Staatliche Entwicklungshilfe für Südafrika
der Abgeordneten Frau Eid, Frau Borgmann und der Fraktion DIE GRÜNEN
Vorbemerkung
Bisher war die Bundesregierung dem Grundsatz gefolgt, Entwicklungshilfegelder nach Südafrika ausschließlich über nichtstaatliche Träger in der Bundesrepublik Deutschland zu vergeben. Es deutet sich nun an, daß die Bundesregierung staatliche Entwicklungshilfe direkt an Südafrika leisten will. Angesichts der internationalen Diskussion über Sanktionen gegen den Apartheid-Staat ist dies ein Vorgang von großer außenpolitischer Bedeutung.
Durch die Aufnahme staatlicher Entwicklungshilfeleistungen wertet die Bundesregierung die weiße Minderheitsregierung auf, schwächt die internationalen Ansätze zu deren Isolierung und verstößt gegen die Intention der kürzlich beschlossenen EG-Maßnahmen.

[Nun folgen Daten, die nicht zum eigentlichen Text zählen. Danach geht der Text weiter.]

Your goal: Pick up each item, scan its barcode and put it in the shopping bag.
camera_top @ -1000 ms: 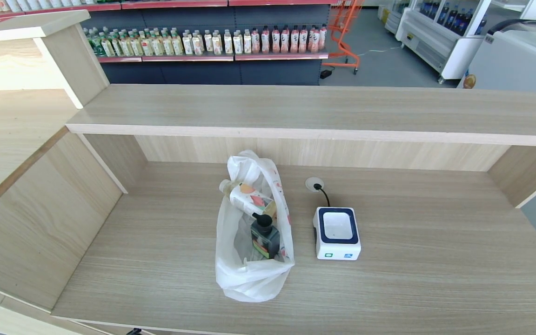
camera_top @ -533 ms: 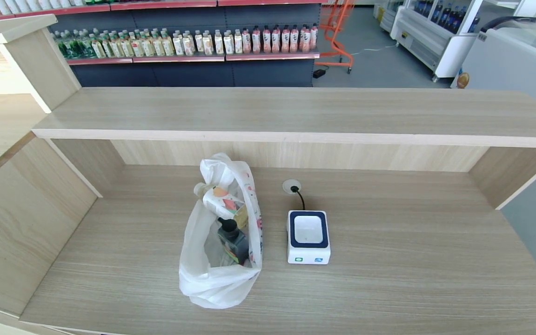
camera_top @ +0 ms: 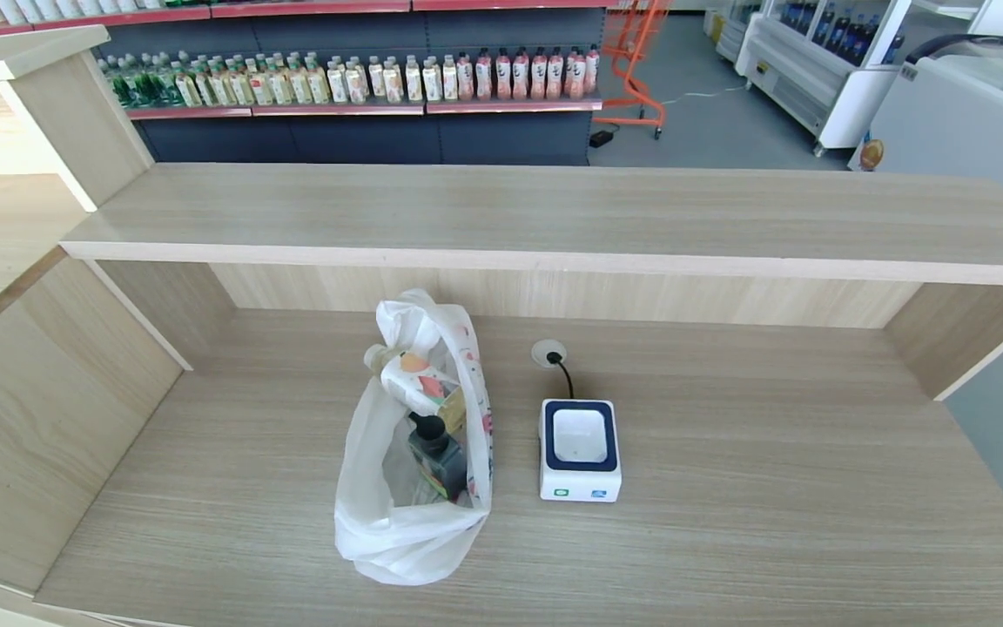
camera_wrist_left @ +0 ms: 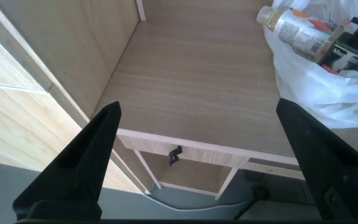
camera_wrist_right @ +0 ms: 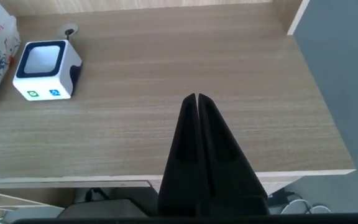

Wir fragen die Bundesregierung:
Fragen7
Aus welchen Haushaltstiteln soll die staatliche Entwicklungshilfe an Südafrika finanziert werden?
Trifft die Vermutung zu, daß es sich um den Titel für Technische Zusammenarbeit im BMZ-Haushalt und dort um Mittel aus den Studien- und Fachkräftefonds handelt?
Welche Maßnahmen werden im einzelnen geplant (Projektbezeichnung, bundesdeutsche und einheimische Träger, Finanzvolumen etc.)?
Auf welcher völkerrechtlichen Grundlage werden die Maßnahmen durchgeführt?
Wurde bzw. wird mit Südafrika ein Regierungsabkommen und ein TZ-Rahmenabkommen abgeschlossen?
Inwieweit wurden der Deutsche Bundestag und die interessierte nationale und internationale Öffentlichkeit über diese Maßnahmen unterrichtet?
Wie begegnet die Bundesregierung dem Vorwurf, daß die staatliche Entwicklungshilfe an Südafrika eine Aufwertung und Ermutigung für die weiße Minderheitsregierung darstellt und die internationalen Sanktionsbeschlüsse (z. B. auch der EG) unterläuft?